Selling Testosterone: Review of the American Market

In the United States, testosterone replacement therapy is approved by the FDA for treatment of classical hypogonadism. Off-label indications have resulted in a dramatic expansion in prescriptions in the American market.

It is the belief of many that marketing – to potential patient and doctor are impacting prescriber behavior. PubMed, Embase, and Scopus were searched up to July 2017 for all relevant publications reporting on assessments of the TRT market size, economic costs associated with hypogonadism, trends in TRT prescriptions, drug discontinuation rates, and advertising and sales efforts in the USA.
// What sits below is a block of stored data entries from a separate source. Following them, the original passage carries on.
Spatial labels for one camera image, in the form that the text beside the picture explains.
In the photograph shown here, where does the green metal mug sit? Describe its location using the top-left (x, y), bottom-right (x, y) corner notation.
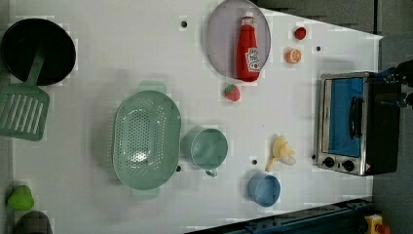
top-left (181, 127), bottom-right (229, 177)

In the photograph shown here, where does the dark grey cylinder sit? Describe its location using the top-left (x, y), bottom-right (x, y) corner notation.
top-left (13, 211), bottom-right (53, 234)

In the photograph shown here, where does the blue bowl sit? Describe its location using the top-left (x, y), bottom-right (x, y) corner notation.
top-left (247, 172), bottom-right (281, 208)

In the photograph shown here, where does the green oval colander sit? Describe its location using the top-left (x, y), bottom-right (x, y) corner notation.
top-left (112, 80), bottom-right (181, 201)

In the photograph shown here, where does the peeled toy banana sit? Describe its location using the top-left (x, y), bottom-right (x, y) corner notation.
top-left (265, 136), bottom-right (296, 172)

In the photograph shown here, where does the round grey plate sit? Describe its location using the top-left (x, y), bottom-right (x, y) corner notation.
top-left (206, 0), bottom-right (271, 78)

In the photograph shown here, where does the red ketchup bottle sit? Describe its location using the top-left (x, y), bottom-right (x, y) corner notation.
top-left (236, 12), bottom-right (261, 82)

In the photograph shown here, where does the green toy pear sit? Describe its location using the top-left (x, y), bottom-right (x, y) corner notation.
top-left (7, 185), bottom-right (34, 211)

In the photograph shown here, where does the toy strawberry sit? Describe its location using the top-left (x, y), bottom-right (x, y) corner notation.
top-left (223, 85), bottom-right (241, 101)

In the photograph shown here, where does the green slotted spatula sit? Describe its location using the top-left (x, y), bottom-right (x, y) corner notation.
top-left (0, 48), bottom-right (50, 141)

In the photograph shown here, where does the toy orange half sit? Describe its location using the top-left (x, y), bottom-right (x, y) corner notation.
top-left (284, 49), bottom-right (302, 63)

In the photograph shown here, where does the black frying pan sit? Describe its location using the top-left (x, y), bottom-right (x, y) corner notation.
top-left (1, 19), bottom-right (76, 86)

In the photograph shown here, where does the silver black toaster oven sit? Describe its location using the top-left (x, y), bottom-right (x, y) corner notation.
top-left (317, 72), bottom-right (401, 176)

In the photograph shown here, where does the small red toy fruit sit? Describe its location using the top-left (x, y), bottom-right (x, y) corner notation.
top-left (294, 27), bottom-right (307, 40)

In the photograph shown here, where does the yellow red toy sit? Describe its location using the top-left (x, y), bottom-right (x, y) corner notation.
top-left (364, 214), bottom-right (392, 234)
  • PubMed, Embase, and Scopus were searched up to July 2017 for all relevant publications reporting on assessments of the TRT market size, economic costs associated with hypogonadism, trends in TRT prescriptions, drug discontinuation rates, and advertising and sales efforts in the USA.
  • Twenty retrospective studies were included in the final analysis.
  • The market size for hypogonadism constitutes 5.6–76.8% of men in the USA, with the lower end of the range representing the strictest criteria for diagnosis.
  • Men with a diagnosis of hypogonadism consume $14,118 in direct and indirect costs to the payer.
  • Over the last 2 decades, TRT prescriptions have increased between 1.8- and 4-fold.
  • A minority of patients undergo PSA and hematocrit testing, with 10–26.6% of men not having undergone serum testosterone testing at all prior to initiating therapy.
  • After one year, 80–85% of men discontinue TRT.
  • There is an association between direct-to-consumer advertising and testosterone testing, TRT prescriptions, and TRT without testosterone testing.
  • There is a high prevalence of misinformation on Internet advertising.